=== RECORDS TO PROCESS ===

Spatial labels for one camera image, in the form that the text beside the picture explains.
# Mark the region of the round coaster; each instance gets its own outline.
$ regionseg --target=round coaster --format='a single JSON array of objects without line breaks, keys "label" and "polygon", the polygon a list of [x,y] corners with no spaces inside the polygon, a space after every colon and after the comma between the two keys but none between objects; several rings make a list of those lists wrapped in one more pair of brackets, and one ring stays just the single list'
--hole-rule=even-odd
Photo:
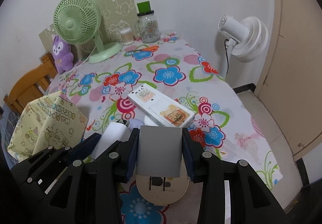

===

PROBLEM TO WORK ON: Locate the word "coaster" in the entries, and copy every line where it is found.

ANSWER TO THIS TASK:
# Mark the region of the round coaster; each instance gets its own outline.
$ regionseg --target=round coaster --format='a single JSON array of objects without line breaks, keys "label" and "polygon", the polygon a list of [x,y] corners with no spaces inside the polygon, a space after every colon and after the comma between the two keys but none between objects; several rings make a list of those lists wrapped in one more pair of brackets, and one ring stays just the single list'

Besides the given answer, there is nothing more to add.